Saturday, 7 August 2010

Who will take my dreams away?

5 comments:

Doodlestreet said...

i love this...very intense and emotional...tell me more of the film because i didn't know of it... :)

valerie walsh said...

this is a pretty great review of the movie, because even though the plot is good, it is shot in the most beautiful of ways :)


La fille sur le pont
For years I was asking myself: the beauty of the early French films, the poetic realism, the simplicity and magic of the early Italian neorealists - where have they gone? I was missing that moment of pure cinema magic, the feel of people, the love for life in the movies. The unforgettable pictures of our childhood created by people like Carne and Vigo, Rene Clair, de Sica and Fellini. Now they are back. Patrick Leconte has created a very original, highly enjoyable little masterpiece that has it all in a modern movie. This beautiful black and white love story is a great moment of contemporary cinema that leaves you with that deeply happy feeling, that cinema sometimes seem to have forgotten about. As a producer and director myself, I was searching for a long time for any modern piece of film that picks up on that wonderful poetic movie tradition that combines reality with a flowing, surreal dream-like storytelling that your heart directly understands. Leconte's gentle and lighthearted, yet perfect command of visual language and editing makes this simple little story about a knife-thrower and cabaret artist and his "victim" and partner, a suicidal young woman, one of my happiest cinema experiences in the last 20 years. That people do this kind of movies these days, gives you hope. We need more movies like this. This is a film that nobody should miss that loves poetry, love, life and circus as major elements of cinema and human existence. Congratulations to Patrice Leconte and his inspired DP Jean Marie Dreujou.

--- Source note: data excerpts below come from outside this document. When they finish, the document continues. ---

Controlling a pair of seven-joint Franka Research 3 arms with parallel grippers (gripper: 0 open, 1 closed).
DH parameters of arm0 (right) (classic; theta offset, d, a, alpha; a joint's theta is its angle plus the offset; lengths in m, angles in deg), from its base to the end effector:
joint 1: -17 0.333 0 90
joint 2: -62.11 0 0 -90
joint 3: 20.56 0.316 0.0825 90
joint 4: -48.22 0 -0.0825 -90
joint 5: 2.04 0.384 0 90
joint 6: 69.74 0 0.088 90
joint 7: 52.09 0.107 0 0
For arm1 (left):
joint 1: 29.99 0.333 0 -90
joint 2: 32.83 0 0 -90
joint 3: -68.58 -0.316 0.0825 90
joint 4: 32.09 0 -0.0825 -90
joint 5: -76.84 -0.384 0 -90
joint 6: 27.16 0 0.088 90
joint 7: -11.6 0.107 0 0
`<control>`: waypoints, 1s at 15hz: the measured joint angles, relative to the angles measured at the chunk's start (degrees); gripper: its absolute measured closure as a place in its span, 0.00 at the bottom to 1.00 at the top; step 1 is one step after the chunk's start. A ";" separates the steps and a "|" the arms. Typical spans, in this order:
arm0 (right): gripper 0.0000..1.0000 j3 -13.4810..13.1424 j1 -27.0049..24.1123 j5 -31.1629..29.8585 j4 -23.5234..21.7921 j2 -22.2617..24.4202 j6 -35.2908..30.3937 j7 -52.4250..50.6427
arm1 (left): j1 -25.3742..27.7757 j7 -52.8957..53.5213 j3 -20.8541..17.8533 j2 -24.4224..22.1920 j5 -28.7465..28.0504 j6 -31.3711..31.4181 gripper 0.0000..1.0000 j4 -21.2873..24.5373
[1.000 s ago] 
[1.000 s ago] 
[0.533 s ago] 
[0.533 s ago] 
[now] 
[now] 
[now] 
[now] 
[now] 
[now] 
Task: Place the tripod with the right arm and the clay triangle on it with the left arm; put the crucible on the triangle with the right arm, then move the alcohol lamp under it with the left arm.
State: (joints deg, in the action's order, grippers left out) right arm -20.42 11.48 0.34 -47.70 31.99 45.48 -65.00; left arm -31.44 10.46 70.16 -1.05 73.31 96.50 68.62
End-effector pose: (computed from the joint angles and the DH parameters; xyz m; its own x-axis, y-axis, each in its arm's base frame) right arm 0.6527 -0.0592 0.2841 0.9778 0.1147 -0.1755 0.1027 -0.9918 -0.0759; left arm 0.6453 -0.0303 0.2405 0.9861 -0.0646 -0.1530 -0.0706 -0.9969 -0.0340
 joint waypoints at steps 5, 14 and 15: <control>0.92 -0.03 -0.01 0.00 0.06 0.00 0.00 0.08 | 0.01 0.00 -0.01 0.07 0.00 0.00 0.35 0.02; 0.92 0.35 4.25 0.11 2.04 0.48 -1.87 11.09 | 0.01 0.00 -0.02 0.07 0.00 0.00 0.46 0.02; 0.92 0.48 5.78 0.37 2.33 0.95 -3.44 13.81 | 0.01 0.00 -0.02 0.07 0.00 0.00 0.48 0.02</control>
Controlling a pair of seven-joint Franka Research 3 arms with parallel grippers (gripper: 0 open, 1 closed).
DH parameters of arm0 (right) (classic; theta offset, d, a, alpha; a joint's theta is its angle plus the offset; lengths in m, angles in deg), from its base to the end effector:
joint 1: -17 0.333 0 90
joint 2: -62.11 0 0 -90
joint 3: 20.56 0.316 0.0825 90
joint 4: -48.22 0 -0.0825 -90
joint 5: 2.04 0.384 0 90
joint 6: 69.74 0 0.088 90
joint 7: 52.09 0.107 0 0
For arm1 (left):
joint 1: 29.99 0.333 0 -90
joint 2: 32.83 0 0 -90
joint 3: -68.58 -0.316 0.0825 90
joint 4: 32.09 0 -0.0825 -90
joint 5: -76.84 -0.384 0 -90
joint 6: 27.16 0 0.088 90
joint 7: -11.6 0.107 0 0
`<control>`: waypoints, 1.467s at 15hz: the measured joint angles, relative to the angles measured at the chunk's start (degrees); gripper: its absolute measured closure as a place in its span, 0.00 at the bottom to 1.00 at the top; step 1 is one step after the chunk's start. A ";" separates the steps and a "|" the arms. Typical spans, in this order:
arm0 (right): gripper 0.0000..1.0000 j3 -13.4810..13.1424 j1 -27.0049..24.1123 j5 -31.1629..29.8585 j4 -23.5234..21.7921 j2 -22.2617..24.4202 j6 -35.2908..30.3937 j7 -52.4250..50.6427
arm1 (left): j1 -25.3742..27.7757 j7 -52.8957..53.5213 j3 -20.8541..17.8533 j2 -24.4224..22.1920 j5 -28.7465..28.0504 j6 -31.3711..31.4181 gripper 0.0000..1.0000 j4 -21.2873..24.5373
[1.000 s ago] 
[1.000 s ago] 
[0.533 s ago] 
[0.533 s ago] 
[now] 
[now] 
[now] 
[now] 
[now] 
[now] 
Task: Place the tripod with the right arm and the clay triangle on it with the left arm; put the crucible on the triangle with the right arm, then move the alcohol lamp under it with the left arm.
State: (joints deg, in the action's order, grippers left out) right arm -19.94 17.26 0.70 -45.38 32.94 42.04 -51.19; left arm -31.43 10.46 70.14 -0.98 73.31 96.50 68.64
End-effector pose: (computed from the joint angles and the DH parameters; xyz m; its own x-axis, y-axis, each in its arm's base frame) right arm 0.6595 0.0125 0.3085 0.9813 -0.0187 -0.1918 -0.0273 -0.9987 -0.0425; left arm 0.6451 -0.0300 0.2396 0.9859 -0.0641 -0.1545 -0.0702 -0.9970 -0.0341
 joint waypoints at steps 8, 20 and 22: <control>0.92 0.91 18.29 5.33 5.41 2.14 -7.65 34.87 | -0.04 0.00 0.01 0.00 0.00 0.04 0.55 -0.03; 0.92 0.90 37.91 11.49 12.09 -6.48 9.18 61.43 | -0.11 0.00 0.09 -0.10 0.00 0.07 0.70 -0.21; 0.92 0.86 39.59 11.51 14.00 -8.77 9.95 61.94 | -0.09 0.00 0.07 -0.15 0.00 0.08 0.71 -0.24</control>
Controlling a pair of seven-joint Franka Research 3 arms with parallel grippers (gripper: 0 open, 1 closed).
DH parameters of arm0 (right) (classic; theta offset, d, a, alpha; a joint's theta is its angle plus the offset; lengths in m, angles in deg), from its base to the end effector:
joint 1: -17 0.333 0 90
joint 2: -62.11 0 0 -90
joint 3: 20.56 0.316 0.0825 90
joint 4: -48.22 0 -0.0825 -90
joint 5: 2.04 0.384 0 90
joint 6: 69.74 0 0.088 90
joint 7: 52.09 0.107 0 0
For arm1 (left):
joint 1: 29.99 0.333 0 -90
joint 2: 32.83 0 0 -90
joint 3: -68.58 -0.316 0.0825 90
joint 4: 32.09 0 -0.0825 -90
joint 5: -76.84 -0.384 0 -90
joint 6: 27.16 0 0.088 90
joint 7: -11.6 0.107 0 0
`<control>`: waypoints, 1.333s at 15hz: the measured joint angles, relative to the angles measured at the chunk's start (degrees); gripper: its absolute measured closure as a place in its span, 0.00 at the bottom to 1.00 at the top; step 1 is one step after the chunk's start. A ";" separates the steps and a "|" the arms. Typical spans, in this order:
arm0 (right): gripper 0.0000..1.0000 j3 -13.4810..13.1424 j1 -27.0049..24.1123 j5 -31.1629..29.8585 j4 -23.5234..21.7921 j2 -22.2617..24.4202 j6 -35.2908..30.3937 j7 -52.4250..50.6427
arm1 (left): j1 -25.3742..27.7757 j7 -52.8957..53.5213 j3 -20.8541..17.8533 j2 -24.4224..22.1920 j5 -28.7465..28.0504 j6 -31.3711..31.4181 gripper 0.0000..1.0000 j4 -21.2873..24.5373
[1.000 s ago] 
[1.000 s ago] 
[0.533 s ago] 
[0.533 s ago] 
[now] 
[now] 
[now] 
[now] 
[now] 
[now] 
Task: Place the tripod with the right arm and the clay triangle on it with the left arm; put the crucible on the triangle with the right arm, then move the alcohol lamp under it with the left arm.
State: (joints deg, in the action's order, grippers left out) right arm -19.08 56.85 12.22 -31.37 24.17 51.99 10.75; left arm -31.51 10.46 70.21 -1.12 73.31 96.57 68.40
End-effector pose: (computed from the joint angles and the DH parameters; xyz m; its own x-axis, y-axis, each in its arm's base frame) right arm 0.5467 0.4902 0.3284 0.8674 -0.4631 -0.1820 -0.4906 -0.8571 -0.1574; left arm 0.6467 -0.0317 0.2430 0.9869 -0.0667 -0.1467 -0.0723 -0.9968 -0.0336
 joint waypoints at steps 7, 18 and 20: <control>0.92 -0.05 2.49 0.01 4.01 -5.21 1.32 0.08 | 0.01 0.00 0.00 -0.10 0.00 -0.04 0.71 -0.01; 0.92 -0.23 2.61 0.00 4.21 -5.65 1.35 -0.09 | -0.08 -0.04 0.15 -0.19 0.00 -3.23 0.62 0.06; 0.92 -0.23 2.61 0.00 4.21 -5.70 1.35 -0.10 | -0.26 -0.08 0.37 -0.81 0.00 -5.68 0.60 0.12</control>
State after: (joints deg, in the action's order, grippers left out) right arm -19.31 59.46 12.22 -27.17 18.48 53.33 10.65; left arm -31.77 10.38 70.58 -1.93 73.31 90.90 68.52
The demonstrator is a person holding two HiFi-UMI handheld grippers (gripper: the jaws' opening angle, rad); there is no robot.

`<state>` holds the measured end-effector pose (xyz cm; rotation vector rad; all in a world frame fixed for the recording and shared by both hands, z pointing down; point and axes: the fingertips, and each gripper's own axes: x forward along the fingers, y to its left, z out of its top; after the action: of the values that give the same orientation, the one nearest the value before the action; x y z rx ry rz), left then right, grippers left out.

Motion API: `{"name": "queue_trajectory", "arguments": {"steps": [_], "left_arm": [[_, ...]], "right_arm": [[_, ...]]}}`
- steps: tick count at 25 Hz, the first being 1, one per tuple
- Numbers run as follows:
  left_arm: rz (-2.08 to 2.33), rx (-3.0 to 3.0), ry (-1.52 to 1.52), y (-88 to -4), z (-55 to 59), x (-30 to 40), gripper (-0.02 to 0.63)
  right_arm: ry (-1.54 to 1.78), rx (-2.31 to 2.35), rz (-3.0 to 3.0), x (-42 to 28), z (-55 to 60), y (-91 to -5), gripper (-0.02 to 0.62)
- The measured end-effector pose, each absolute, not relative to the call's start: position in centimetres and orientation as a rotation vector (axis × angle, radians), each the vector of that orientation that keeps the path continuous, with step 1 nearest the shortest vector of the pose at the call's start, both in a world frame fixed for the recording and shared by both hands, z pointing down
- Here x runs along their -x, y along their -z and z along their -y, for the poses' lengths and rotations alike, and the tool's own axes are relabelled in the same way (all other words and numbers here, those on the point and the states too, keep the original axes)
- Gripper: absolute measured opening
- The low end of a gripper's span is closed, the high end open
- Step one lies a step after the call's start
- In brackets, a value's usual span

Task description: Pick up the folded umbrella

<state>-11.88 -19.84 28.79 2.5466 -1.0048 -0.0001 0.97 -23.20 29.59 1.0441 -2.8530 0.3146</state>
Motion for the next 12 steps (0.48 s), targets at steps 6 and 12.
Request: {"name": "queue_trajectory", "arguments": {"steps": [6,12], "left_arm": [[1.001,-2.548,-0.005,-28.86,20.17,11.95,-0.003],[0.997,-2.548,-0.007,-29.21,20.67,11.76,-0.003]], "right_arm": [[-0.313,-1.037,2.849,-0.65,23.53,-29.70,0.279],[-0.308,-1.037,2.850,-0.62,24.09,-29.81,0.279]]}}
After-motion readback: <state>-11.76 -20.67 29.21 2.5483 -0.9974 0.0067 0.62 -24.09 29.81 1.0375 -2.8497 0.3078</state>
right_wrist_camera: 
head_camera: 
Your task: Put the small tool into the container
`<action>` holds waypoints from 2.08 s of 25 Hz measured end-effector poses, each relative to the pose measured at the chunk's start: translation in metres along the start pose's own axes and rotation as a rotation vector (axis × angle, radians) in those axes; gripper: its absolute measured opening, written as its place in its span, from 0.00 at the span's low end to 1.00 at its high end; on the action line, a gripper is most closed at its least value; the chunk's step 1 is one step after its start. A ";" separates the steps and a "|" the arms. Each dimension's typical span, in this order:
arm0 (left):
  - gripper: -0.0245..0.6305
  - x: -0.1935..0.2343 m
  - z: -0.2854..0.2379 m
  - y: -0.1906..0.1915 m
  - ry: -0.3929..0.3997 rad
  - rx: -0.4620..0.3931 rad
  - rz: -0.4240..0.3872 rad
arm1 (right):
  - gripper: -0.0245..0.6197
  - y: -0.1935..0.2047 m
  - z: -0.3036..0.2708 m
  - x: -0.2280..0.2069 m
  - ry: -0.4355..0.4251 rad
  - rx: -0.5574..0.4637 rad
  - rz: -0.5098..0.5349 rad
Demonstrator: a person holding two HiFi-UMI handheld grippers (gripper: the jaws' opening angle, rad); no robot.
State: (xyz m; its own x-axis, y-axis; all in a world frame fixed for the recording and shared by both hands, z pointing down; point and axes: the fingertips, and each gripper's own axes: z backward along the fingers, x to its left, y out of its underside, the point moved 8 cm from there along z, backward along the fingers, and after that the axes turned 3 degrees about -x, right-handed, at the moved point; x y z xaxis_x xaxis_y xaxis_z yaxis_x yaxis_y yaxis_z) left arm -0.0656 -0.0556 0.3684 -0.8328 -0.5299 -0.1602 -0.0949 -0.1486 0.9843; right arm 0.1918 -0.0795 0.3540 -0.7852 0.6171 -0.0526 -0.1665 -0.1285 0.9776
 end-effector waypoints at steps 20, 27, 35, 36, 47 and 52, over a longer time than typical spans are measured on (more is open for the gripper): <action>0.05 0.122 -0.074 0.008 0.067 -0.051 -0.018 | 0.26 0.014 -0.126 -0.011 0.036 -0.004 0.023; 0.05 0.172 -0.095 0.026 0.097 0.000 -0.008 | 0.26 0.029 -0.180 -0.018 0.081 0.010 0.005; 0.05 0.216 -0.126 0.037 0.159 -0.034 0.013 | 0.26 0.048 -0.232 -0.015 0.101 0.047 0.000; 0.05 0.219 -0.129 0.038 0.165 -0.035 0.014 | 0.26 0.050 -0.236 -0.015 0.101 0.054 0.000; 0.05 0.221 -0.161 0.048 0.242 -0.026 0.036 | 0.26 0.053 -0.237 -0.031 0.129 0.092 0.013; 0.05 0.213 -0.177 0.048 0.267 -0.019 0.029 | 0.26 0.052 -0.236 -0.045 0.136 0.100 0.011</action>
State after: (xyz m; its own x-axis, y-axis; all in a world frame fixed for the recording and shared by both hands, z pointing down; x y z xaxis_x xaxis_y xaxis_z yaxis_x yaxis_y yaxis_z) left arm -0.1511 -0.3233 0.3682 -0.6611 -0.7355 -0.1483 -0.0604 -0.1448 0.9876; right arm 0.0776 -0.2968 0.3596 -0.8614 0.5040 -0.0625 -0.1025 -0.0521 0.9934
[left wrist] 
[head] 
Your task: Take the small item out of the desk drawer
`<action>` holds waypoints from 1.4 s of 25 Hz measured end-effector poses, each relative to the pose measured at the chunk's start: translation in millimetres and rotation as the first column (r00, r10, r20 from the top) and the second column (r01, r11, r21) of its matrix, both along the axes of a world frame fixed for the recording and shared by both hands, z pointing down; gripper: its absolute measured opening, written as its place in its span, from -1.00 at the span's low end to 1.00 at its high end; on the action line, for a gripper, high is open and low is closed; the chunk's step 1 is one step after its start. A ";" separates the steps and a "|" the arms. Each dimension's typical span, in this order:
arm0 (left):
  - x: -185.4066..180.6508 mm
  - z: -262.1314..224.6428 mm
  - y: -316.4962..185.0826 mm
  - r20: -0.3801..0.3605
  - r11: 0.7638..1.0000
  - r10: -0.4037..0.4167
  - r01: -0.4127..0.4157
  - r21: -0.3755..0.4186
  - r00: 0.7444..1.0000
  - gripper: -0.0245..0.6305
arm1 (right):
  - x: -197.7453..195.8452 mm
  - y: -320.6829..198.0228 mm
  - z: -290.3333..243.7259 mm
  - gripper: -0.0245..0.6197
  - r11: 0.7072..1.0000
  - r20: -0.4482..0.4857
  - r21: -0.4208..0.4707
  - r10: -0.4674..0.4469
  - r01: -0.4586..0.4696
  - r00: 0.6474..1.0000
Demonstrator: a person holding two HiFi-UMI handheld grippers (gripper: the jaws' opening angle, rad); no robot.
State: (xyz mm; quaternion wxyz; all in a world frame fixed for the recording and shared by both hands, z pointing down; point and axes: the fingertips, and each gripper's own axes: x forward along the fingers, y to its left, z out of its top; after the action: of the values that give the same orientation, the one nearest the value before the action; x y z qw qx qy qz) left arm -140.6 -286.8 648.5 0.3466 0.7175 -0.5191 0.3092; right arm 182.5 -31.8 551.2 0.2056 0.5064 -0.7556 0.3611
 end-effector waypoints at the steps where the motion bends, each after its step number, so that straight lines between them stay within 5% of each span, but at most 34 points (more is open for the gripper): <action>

The plot centres around knifethrower Gabor (Auteuil) and a girl called Adèle (Paradis), who intends to kill herself by jumping from a bridge. Gabor, who may also be about to jump from the bridge, intervenes to prevent the suicide and persuades Adèle to become the target girl in his knifethrowing act. The film then follows their relationship as they travel around Europe with the act, ending in Istanbul when they get separated and their lives once again becomes luckless.

valerie walsh said...

sorry about that :-/ blogger blew a gasket... it said it did not publish!

Doodlestreet said...

It sounds so beautiful and dark...I like that...and the ending sounds very sad, but those are the good ones since they pull out our feelings.

I need to see this. Is it subtitle?

asperezas said...

In the edge of madness and death I could say... I saw this movie 2 times, I think. Loved it. And of course I love this song about this total surrender.